Abe seen facing stock rout in case of suspending Japan tax rise

Japanese shares could plunge 10% or more if Prime Minister Shinzo Abe fails to carry through on a plan to raise a sales tax in April.

Postponing an increase would have a large and negative impact on Japan’s financial markets, said 22 of 32 economists in a Bloomberg News survey. JPMorgan Chase & Co. Senior Economist Masamichi Adachi said a delay could push stocks down 10%, wiping out $418 billion in market capitalization, while UBS AG Economist Daiju Aoki predicted a sell-off as steep as 12% in the Nikkei 225 Stock Average.

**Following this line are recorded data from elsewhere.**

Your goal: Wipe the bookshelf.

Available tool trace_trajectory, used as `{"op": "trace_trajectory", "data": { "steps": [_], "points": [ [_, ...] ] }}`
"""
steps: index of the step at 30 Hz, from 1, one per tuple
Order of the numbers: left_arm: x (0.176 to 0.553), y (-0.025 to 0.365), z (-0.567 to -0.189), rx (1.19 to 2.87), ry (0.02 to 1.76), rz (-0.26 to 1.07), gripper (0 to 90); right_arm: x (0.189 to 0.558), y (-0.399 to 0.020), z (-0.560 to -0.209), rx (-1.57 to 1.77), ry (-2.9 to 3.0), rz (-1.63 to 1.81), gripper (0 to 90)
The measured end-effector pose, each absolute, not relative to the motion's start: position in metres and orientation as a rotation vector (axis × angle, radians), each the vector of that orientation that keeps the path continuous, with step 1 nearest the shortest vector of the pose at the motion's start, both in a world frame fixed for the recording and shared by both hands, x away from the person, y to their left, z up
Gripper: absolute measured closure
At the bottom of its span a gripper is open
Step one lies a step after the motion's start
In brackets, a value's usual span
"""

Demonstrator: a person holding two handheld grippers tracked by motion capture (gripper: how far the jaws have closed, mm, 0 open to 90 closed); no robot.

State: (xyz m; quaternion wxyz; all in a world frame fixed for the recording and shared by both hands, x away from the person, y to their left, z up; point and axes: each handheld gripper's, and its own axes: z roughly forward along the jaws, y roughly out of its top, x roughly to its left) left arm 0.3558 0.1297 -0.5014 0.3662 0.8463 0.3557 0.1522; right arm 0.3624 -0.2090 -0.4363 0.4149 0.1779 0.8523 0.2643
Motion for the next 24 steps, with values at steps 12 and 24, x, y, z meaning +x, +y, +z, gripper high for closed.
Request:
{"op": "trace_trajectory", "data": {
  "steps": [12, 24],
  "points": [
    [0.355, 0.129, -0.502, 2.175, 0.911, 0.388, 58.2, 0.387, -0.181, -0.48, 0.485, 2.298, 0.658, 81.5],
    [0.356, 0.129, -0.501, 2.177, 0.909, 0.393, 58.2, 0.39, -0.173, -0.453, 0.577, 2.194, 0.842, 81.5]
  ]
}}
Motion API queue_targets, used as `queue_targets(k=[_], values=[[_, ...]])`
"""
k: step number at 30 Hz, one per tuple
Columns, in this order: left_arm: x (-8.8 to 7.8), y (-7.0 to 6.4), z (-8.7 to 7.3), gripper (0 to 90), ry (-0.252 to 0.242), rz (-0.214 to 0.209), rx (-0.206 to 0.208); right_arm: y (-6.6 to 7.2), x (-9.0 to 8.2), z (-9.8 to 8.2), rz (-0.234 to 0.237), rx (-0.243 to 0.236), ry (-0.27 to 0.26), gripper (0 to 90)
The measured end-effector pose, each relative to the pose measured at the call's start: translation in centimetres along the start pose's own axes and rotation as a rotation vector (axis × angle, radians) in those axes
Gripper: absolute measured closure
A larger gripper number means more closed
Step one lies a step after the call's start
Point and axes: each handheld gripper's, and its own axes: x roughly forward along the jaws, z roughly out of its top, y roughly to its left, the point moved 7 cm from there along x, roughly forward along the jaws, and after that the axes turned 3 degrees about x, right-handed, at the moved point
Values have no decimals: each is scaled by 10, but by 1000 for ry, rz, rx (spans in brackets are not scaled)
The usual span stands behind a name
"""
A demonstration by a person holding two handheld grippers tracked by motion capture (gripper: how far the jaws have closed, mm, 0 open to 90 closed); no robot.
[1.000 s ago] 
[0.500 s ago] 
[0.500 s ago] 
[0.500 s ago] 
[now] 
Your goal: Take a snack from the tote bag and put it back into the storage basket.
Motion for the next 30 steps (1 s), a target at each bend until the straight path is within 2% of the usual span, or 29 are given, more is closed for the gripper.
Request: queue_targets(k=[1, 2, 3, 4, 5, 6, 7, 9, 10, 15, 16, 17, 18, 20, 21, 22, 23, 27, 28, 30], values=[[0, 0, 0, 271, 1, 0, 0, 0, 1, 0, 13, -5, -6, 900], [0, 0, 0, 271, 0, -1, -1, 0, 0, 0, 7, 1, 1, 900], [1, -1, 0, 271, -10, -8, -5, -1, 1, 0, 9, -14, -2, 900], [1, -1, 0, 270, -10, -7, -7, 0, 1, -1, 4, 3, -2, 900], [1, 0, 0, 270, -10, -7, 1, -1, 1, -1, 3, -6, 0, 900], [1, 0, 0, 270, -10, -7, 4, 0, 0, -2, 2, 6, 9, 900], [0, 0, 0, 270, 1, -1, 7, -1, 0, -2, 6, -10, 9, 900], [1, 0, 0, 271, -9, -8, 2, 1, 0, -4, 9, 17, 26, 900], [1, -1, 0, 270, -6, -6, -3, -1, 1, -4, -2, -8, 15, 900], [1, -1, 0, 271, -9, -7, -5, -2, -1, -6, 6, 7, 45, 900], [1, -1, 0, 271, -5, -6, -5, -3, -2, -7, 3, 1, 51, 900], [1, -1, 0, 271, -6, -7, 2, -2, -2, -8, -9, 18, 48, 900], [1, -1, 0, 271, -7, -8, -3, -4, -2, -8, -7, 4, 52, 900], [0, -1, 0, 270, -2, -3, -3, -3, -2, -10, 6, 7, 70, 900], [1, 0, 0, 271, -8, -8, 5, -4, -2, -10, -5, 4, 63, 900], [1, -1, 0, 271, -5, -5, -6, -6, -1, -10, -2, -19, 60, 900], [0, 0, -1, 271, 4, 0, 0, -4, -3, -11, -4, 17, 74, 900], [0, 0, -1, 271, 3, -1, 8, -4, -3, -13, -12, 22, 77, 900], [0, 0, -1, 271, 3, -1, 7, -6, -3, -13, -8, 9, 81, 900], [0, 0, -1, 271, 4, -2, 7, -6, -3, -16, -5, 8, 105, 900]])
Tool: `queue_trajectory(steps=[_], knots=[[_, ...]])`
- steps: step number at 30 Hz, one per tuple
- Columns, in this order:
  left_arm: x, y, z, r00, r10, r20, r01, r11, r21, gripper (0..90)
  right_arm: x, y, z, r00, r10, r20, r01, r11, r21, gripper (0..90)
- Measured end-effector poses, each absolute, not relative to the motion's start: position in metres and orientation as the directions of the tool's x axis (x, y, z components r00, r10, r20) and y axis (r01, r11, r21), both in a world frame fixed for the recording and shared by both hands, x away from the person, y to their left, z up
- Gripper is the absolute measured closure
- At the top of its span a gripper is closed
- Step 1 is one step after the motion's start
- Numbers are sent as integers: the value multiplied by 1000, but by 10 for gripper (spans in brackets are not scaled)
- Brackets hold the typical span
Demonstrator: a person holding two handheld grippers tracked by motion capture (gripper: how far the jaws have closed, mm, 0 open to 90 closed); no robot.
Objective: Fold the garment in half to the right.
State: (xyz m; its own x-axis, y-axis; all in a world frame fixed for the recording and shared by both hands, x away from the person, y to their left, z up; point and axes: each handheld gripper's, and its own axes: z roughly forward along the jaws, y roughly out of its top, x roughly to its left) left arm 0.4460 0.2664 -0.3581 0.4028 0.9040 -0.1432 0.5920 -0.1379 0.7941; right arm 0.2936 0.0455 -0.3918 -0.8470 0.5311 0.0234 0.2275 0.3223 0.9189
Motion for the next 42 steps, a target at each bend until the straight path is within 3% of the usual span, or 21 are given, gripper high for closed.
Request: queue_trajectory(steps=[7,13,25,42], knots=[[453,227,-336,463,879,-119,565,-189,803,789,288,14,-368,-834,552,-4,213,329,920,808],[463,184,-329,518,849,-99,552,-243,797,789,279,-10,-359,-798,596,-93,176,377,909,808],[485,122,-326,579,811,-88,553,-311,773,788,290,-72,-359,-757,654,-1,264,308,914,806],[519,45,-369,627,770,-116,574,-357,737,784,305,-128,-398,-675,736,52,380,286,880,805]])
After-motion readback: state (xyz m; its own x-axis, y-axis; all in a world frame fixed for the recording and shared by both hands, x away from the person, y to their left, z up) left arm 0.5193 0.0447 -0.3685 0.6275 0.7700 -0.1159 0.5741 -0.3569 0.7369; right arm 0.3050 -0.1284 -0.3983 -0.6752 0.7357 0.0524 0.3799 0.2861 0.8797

The survey results bolster the case for Abe to boost the tax to shore up the indebted nation’s finances and maintain faith in Japanese bonds, even at the risk of hitting households saddled with stagnant wages and the fastest consumer-price increases since 2008. The consensus contrasts with the view of Standard & Poor’s Chief Global Economist Paul Sheard, who warned in June that Japan could make a policy error through a premature fiscal tightening.

“Abe doesn’t have much choice as delaying the sales-tax plan would be too risky,” said JPMorgan’s Adachi, who is a former Bank of Japan official. “Abe would lose all of the trust that has buoyed Japanese markets so far.”

While economists over recent months have highlighted the likely blow to consumption and the risk of the economy sinking into one quarter of contraction due to a higher sales tax, the government may be able to use stimulus to cushion the impact.

Yield Surge

The Nikkei 225 has rallied 55% while the yen has fallen 18% against the dollar since mid-November, when investors started to price in an election win in December for then-opposition leader Abe and his calls for policies to stop deflation and revive the world’s third-largest economy.

A law enacted last year gives Abe the power either to let the levy rise to 8% in April and 10% in 2015 from 5% today, or to hold off if he concludes Japan’s economy isn’t strong enough to withstand the increases.

Abe’s decision is seen as a test of his commitment to reining in Japan’s debt, now more than double gross domestic product. If he puts the sales-tax increase on ice, the shock to the markets could cause the 10-year government bond yield to surge and the yen to rise above 95 yen per dollar, said UBS’s Aoki. The yen traded last night at weaker than 99 per dollar.